We just stared at her, as she stared down at the tagger’s notebook.

“The tagger isn’t gone,” Cinnamon said. “We gots one little piece of him left.” She looked up at us. “We gots to destroy the blackbook.”

“Easy said, easy done,” Tully said, reaching forward, but Cinnamon hissed.

“For the love, go slow,” she said, jerking it away. “There’s a plan.”

The whole cavern shook, another deep cracking sound echoed above us, and a giant chunk of masonry fell, splattering water and debris a dozen yards out into the pool. “For the love, hurry,” I said. “Sounds like it’s breaking loose from the wall. We don’t have much time.”

“Shreddin’ it won’t do it,” she said. “And we can’t really use its magic against the tag-he’s gone beyond the blackbook and the tag’s loose anyways. But the tag is all his ideas-and his book is filled with his ideas. One can link to the other, like sympathetic magic.” And then she stared right at me. “Mom, you’re gonna need to short out that link.”

She explained her plan, and I nodded grimly. This was not going to be pleasant, but the hot flashes of the tagger’s fire had resumed, hotter now, and it was clear we had no more time.

Cinnamon explained the designs to me as Tully tore out rebar from the piled masonry; then we divvied up Tully’s remaining markers. They took the spray cans; I took the oil chalk-just two, one to draw and a spare in case the first broke. Hopefully I would need only one.

I reached up against the triangle of the wall and began drawing a row of unicursals, little hexagrams with X’s through their centers that began sparking magic almost as soon as I finished them, shorting out the creeping graffiti flames and leaving me room to work on the big design.

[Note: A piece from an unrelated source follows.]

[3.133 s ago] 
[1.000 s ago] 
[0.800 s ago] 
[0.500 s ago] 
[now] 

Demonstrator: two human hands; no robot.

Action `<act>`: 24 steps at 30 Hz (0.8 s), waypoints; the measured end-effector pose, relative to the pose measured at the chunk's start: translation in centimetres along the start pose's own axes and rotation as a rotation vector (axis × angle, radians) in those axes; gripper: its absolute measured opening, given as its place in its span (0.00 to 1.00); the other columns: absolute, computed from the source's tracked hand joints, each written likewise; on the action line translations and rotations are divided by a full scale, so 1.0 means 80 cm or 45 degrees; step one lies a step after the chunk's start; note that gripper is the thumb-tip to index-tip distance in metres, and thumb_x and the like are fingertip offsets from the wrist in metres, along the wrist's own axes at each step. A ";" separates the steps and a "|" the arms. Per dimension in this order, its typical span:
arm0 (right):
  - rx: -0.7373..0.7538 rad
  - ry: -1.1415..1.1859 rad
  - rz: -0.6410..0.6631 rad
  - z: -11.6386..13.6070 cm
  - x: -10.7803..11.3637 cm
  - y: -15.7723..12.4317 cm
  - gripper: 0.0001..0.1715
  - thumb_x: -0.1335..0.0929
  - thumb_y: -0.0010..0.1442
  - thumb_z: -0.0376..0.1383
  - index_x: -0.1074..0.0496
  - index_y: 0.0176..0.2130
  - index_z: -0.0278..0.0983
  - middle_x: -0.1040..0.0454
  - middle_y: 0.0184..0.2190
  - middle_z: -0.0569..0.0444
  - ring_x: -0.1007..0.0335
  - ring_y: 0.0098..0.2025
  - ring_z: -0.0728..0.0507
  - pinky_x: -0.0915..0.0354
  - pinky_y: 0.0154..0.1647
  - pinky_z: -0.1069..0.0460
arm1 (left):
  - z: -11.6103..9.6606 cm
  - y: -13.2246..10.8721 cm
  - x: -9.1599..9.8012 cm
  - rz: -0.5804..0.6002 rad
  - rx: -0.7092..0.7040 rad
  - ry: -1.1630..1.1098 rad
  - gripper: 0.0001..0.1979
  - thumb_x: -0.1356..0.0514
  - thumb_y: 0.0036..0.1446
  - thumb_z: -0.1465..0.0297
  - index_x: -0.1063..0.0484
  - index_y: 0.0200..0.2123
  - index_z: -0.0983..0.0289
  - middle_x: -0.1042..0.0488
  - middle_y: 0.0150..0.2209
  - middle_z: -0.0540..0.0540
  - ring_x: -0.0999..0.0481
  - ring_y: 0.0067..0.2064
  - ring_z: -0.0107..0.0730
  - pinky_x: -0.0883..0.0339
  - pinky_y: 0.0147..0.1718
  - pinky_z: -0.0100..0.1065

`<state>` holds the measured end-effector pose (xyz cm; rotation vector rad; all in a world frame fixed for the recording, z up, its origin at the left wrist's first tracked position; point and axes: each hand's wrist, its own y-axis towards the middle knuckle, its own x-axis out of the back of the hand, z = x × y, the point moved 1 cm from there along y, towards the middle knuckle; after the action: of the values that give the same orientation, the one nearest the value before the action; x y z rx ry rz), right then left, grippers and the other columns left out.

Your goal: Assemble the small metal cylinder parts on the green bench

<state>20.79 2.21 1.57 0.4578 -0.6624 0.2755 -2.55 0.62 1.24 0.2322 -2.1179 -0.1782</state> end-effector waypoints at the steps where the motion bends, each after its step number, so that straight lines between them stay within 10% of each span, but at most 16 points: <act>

“Ready?” I said, as Cinnamon muttered to herself and Tully tensed.

Then the flames died, Cinnamon said, “It will work,” and we moved.

I leapt up atop the pile of debris and screamed “Hey asshole!” The shapeless thing on the wall screamed and shot out a barbed tongue that cracked against the pavement just as I leapt back behind my triangular shield of stone. Then another gout of flame ripped past its edges.

I was now alone behind the shield. Good. Cinnamon and Tully dove into the water in opposite directions when I leapt, and by now were each halfway to shore. I pulled out the oil chalk- God, I loved the tagger’s materials. This was going to be so much easier than the way I’d marked magic circles before-and began drawing on the rough surface of the brick.

The geometry of magic at first seems simple. The circle I drew would act as a shield, keeping the magic of the flames off me for a few crucial moments. The five pentacles Cinnamon and Tully would spray would act as receivers, drawing more magic away.

I began drawing the next arcs. Combining symbols is where simple turns deceptive. A circle around a pentacle acts like an insulator, shielding it from our world, turning it into a receiver for good and evil spirits from other planes. But draw the circle a shade smaller, so its circumference touches the tips of the pentacle, and you’ve created a magical diode that lets mana pass through only one way. The circle still protects whatever is inside it from your magic, but the intersecting points enable it to project its magic out upon you. And so the careers of your wannabe demonologists often end before they ever begin.

But I wasn’t drawing a pentacle inside my circle. I was drawing a unicursal hexagram, a Star of David with the two horizontal lines crossed. It was a magical short circuit, a receiver that lets magic flow freely out of its center. The centers of the tiny versions I’d drawn to short out the graffiti flames creeping over the rock were going off like sparklers. With all the mana in this cavern, stepping to the center of my big unicursal would be suicide.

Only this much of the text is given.